In total, in October 1949, 176 scientists and engineers were awarded Stalin Prizes, and in December 1951, after the second successful test on September 24, 1951 (of a uranium charge), another 390 participants in the atomic project were awarded. In 1954, K. I. Shchelkin received the Hero for the third time together with I. V. Kurchatov, Yu. B. Khariton, B. L. Vannikov and N. L. Dukhov for the creation of a series of Soviet atomic charges.
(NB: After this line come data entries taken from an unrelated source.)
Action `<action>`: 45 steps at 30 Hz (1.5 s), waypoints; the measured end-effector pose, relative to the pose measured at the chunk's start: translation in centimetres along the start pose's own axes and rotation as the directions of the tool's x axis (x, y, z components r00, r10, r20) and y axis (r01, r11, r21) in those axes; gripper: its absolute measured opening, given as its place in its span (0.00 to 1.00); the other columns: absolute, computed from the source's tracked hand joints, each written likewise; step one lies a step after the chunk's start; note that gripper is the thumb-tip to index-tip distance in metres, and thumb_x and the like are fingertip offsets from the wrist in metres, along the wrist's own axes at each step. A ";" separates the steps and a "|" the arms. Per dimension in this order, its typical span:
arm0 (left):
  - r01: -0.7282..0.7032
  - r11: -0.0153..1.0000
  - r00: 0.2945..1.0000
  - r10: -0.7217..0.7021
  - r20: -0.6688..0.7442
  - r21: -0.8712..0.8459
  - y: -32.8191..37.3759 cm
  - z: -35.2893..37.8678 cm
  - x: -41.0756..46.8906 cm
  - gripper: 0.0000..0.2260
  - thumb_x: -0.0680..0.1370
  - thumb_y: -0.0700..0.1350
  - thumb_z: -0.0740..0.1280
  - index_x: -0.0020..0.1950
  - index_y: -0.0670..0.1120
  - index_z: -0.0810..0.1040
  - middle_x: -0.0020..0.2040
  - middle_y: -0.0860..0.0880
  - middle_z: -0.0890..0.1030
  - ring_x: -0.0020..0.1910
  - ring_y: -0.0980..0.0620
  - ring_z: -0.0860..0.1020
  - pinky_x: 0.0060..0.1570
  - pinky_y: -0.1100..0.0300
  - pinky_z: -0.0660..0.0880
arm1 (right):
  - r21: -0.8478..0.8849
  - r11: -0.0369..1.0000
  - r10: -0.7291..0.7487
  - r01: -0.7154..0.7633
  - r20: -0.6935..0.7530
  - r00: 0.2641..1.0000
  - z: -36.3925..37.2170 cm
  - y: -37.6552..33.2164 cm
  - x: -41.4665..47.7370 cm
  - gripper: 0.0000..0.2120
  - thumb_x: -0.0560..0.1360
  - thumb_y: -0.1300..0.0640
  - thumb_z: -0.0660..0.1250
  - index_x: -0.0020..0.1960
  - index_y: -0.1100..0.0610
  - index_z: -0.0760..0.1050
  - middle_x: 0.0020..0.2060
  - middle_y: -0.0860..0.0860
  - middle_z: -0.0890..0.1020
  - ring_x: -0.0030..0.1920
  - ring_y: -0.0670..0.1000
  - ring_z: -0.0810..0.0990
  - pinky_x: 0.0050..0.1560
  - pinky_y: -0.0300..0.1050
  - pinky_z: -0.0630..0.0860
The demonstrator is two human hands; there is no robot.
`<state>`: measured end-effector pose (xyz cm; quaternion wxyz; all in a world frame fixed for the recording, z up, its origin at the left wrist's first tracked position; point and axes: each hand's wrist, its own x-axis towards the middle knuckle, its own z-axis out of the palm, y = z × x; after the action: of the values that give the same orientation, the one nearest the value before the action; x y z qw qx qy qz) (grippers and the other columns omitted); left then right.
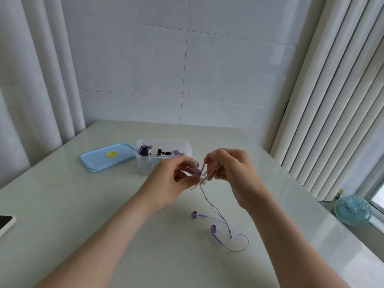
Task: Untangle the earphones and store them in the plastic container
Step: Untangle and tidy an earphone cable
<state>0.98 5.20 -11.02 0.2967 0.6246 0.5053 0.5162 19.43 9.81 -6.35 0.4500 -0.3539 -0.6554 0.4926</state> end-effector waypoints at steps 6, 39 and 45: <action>-0.005 0.996 0.997 -0.002 0.083 0.086 0.0 0.3 -0.3 0.09 0.78 0.41 0.77 0.55 0.49 0.82 0.48 0.52 0.87 0.44 0.50 0.86 0.54 0.52 0.83 | 0.146 0.978 0.150 -0.147 -0.008 0.989 -0.5 -0.6 0.0 0.09 0.79 0.65 0.62 0.44 0.65 0.79 0.37 0.56 0.74 0.33 0.63 0.84 0.32 0.48 0.77; 0.099 0.875 0.916 -0.266 -0.299 -0.475 0.5 -0.6 0.1 0.09 0.80 0.41 0.75 0.59 0.44 0.83 0.50 0.48 0.89 0.48 0.52 0.85 0.52 0.53 0.85 | -0.670 0.704 0.036 0.234 0.363 0.931 2.1 1.6 -0.9 0.12 0.79 0.50 0.68 0.40 0.48 0.87 0.33 0.47 0.85 0.38 0.48 0.83 0.48 0.50 0.81; 0.068 0.913 0.896 -0.233 -0.378 -0.402 0.8 0.0 0.0 0.10 0.79 0.41 0.76 0.57 0.42 0.79 0.51 0.47 0.88 0.42 0.49 0.87 0.41 0.53 0.85 | -0.472 0.855 0.004 0.213 0.418 0.909 2.4 -0.2 -1.9 0.12 0.79 0.61 0.67 0.42 0.57 0.87 0.33 0.52 0.85 0.27 0.40 0.74 0.32 0.29 0.67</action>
<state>1.25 4.94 -10.34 0.3360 0.3885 0.4953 0.7006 17.78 7.24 -6.86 0.2222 -0.3134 -0.8588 0.3390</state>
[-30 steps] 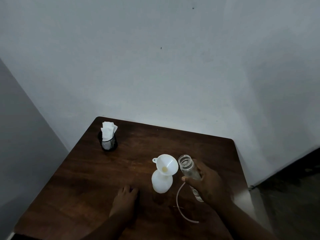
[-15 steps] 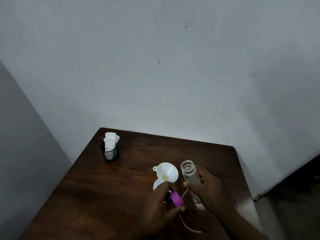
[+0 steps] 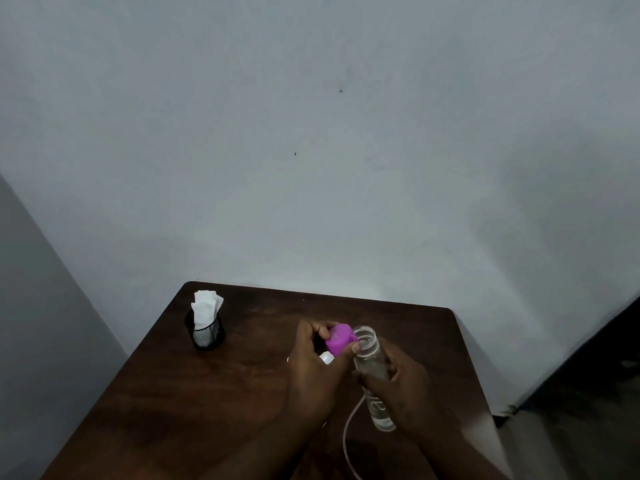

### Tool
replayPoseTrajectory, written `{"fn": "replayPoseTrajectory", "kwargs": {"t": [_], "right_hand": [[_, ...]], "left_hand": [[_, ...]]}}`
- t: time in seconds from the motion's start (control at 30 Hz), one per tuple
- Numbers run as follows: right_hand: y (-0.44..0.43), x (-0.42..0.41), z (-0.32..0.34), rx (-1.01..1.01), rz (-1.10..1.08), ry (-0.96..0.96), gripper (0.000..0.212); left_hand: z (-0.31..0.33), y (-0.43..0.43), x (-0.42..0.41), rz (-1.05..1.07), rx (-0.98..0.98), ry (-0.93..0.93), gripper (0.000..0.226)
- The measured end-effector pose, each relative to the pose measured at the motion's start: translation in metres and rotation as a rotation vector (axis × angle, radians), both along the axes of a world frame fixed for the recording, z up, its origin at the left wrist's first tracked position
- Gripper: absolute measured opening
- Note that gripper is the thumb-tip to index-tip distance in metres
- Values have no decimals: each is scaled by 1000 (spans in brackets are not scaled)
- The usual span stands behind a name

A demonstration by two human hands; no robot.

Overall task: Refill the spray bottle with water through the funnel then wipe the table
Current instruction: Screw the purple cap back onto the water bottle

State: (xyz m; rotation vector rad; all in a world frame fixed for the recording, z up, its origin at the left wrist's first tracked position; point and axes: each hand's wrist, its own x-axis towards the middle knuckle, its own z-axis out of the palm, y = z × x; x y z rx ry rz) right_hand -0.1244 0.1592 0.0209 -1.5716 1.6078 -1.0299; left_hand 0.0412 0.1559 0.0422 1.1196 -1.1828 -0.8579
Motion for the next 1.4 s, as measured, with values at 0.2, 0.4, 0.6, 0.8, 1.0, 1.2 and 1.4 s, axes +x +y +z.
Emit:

In 1960, Shchelkin moved to Moscow, worked as a professor, head of the combustion department at the Moscow Institute of Physics and Technology, and gave lectures to students and popular lectures to a wide audience. His popular essays “Physics of the Microworld” went through several editions and received first prize at the All-Union competition of popular science books.

Family

  • The son, Felix, is also a nuclear physicist and was involved in the development of nuclear weapons.
  • Daughter - Anna, biophysicist.

Awards

  • Three times Hero of Socialist Labor (1949, 1951, 1954).
  • Laureate of the Lenin Prize (1958) and the Stalin Prize (1949, 1951, 1954).
  • He was awarded four Orders of Lenin, the Order of the Red Banner of Labor and the Red Star, as well as medals.

Memory

  • The city of Shchelkino in the Leninsky district of Crimea, founded in October 1978 as a settlement for construction workers of the Crimean Nuclear Power Plant and an avenue in the city of Snezhinsk, is named in honor of Shchelkin. In Snezhinsk, two memorial plaques were also installed at the addresses: Shchelkina Ave., 17/42 and st. Lenina, 12.
  • On May 24, 2011, the first monument in Russia to K. I. Shchelkin, sculptor K. A. Gilev, was unveiled in Snezhinsk.
  • In 2011, a Russian postage stamp dedicated to Shchelkin was issued.
  • City school No. 1 of Belogorsk (Karasubazar) in Crimea is named after K. I. Shchelkin.